> [WORK ORDER]:
Given the records underneath, please repeat exactly the lines from the line with "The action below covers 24" through the line with "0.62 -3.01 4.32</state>", passing over any picture.
[[ DATA EXCERPTS, beginning ]]
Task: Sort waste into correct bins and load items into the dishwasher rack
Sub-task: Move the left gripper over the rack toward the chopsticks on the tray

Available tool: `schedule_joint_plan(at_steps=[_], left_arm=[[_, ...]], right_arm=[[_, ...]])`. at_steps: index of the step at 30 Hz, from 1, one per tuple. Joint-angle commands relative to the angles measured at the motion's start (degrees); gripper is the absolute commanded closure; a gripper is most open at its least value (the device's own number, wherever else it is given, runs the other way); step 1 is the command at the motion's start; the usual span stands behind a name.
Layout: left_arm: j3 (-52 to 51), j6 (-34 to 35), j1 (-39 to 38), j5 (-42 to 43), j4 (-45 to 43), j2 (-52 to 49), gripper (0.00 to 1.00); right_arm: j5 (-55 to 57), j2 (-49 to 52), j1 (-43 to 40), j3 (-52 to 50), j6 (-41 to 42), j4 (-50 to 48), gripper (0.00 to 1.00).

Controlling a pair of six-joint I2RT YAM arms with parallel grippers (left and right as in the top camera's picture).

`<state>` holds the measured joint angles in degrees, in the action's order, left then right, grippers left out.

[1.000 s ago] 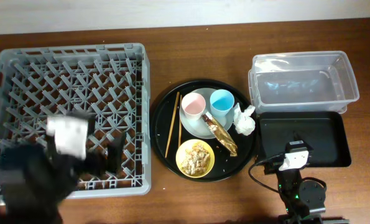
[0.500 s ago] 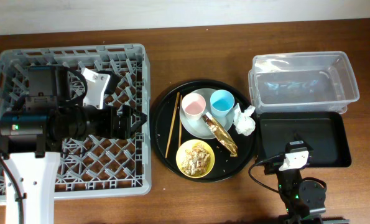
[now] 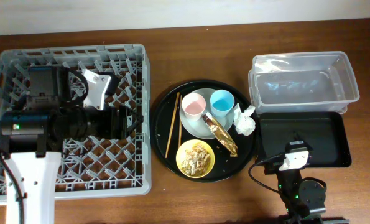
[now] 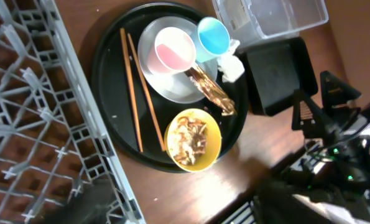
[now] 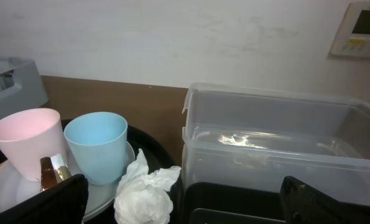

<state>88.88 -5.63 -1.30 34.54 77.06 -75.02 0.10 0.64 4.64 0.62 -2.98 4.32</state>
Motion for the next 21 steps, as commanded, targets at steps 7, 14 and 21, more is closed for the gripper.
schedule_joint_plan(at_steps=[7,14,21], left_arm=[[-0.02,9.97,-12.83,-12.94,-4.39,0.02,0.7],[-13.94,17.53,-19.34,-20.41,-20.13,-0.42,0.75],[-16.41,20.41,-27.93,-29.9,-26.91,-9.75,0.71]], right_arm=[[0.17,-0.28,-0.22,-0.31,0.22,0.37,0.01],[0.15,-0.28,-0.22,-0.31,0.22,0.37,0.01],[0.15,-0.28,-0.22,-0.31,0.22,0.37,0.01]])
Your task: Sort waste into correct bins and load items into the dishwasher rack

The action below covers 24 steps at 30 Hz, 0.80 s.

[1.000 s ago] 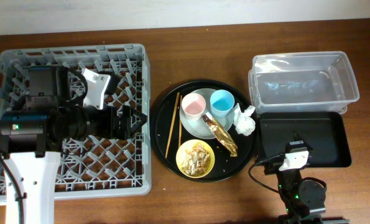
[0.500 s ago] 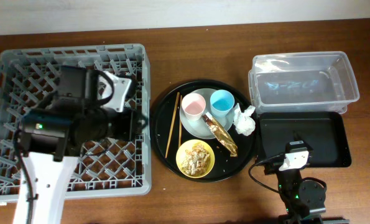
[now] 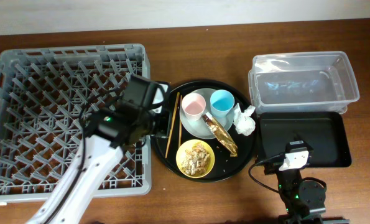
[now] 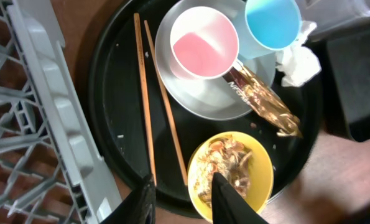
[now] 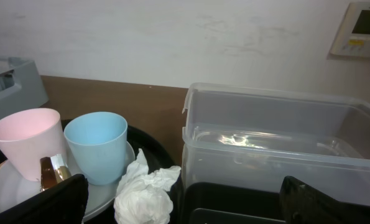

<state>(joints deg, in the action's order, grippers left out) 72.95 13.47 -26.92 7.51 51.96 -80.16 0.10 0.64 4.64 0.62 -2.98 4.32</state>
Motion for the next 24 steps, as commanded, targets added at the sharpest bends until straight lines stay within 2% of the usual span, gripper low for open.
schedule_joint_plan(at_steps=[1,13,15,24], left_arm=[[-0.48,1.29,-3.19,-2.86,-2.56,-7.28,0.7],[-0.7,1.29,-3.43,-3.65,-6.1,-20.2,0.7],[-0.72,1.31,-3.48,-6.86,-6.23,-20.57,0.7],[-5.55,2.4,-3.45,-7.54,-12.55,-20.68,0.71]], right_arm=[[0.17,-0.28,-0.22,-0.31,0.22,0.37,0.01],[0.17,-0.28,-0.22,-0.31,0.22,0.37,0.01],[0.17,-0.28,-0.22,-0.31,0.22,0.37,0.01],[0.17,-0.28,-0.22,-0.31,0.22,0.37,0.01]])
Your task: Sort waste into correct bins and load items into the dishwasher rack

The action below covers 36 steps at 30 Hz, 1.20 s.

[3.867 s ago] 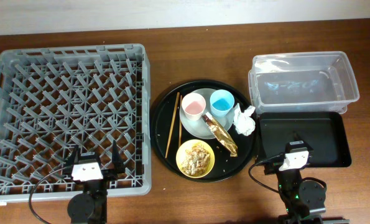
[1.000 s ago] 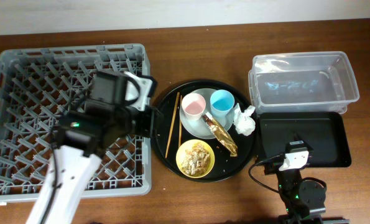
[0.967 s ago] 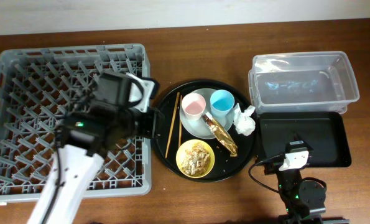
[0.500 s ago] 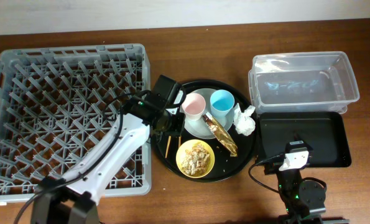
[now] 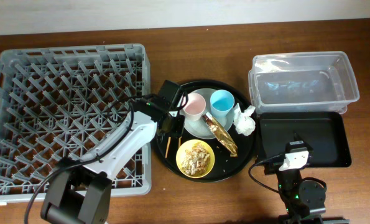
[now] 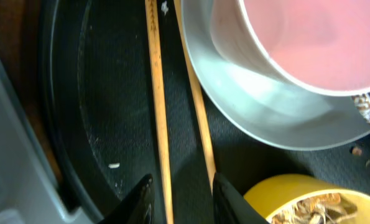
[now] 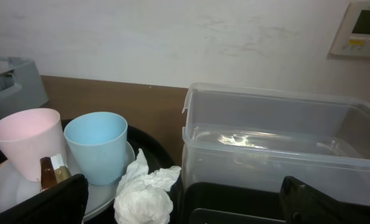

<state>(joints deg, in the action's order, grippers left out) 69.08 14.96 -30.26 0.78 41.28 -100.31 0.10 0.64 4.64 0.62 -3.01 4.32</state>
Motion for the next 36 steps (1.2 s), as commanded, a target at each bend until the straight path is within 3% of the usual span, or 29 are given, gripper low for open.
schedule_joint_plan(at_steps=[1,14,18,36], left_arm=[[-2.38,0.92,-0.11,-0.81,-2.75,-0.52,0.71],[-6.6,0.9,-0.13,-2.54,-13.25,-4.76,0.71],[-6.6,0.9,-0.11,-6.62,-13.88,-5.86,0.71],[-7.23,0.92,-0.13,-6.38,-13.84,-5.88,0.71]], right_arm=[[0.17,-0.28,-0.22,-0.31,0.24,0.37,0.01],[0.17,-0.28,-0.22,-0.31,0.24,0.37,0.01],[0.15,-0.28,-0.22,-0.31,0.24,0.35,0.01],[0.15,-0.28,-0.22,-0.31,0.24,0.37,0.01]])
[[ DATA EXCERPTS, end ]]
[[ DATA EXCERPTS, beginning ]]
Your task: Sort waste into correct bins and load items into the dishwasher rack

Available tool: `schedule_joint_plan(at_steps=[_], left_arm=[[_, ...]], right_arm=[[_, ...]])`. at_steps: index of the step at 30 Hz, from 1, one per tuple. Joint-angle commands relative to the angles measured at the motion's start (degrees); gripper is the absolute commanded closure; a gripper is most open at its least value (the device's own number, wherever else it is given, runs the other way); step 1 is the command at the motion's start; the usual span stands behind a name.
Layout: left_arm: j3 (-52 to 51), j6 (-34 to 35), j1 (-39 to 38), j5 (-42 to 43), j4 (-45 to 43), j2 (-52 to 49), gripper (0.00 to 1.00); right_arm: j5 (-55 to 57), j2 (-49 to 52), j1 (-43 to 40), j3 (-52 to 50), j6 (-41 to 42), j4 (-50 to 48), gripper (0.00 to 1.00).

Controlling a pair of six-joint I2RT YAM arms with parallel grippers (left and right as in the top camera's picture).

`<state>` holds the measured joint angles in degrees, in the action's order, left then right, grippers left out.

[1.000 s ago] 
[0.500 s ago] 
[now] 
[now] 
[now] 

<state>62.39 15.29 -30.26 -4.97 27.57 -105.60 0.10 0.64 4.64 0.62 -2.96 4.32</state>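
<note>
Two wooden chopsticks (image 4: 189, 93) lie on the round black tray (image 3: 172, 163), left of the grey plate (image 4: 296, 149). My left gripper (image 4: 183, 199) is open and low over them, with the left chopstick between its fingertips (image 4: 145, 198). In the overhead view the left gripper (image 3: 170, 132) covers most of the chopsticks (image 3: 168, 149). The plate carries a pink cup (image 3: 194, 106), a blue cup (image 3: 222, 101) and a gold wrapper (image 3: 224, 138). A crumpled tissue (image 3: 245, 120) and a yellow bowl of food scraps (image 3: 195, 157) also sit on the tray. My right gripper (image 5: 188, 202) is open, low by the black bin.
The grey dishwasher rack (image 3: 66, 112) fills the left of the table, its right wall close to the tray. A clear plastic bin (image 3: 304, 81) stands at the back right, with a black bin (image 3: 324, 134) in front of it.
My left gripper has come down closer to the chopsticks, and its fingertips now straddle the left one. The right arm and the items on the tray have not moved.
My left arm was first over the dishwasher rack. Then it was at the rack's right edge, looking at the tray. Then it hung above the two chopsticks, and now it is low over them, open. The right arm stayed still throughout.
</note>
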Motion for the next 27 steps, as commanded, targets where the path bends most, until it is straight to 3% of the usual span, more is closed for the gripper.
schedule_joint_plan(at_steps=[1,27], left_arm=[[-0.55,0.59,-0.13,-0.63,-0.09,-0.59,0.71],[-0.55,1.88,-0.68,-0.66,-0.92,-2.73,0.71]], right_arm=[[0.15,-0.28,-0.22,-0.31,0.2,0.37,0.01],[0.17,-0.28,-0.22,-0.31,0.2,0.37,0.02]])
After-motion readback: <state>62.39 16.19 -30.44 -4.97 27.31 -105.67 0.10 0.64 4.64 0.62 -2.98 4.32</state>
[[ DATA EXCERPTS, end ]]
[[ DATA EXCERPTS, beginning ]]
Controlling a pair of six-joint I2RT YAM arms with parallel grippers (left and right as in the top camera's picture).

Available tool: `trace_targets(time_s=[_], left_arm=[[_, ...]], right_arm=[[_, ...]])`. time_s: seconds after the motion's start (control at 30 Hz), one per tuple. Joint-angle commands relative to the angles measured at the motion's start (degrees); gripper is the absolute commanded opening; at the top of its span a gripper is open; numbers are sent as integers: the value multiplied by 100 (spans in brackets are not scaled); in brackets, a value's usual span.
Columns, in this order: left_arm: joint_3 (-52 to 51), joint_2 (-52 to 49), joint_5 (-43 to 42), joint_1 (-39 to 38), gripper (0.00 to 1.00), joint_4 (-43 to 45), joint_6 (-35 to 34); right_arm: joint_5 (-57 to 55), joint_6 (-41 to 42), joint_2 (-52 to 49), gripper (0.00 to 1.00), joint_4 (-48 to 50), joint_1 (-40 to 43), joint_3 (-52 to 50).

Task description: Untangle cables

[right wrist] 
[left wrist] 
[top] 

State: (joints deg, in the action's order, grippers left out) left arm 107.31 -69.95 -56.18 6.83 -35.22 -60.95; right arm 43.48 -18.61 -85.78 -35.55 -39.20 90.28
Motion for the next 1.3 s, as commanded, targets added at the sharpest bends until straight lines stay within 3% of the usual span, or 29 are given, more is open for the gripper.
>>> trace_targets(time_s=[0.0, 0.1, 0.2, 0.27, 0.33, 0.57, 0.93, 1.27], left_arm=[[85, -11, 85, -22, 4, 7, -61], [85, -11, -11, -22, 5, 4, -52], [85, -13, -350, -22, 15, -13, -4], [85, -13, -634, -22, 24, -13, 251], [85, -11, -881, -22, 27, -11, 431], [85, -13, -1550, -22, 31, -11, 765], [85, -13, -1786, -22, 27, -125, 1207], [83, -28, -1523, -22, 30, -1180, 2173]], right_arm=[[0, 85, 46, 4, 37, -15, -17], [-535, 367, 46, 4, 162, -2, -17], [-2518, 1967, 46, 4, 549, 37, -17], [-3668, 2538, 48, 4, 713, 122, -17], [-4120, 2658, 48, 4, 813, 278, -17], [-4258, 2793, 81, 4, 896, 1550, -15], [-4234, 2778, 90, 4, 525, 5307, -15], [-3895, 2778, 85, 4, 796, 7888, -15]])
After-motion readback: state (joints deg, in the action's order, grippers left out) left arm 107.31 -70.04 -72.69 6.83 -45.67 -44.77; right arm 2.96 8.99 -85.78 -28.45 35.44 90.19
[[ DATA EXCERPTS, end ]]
> [SOLUTION FOR THIS PROBLEM]:
The action below covers 24 steps at 30 Hz, 0.80 s.

[1.000 s ago] 
[0.500 s ago] 
[now] 
[now] 
[now] 

<state>(joints deg, in the action's order, grippers left out) 72.95 13.47 -26.92 7.51 51.96 -80.16 0.10 0.64 4.64 0.62 -2.98 4.32</state>
Motion for the next 24 steps, as commanded, targets added at the sharpest bends until straight lines stay within 2% of the usual span, gripper low for open.
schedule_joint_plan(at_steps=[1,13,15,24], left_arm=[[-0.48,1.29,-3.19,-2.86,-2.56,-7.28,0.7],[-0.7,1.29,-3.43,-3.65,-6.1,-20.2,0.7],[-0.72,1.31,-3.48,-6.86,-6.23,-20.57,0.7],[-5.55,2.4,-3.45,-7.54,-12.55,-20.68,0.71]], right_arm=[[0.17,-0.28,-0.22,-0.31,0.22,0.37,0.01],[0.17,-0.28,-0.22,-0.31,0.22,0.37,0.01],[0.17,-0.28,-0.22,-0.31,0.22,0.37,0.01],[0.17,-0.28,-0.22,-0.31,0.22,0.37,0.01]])
Your task: Sort waste into correct bins and load items into the dishwasher rack

The action below covers 36 steps at 30 Hz, 1.20 s.

[3.867 s ago] 
[1.000 s ago] 
[0.967 s ago] 
[0.500 s ago] 
[now] 
[now] 
[now] 

<state>(joints deg, in the action's order, grippers left out) 69.08 14.96 -30.26 0.78 41.28 -100.31 0.10 0.64 4.64 0.62 -3.01 4.32</state>

This output has been given in full.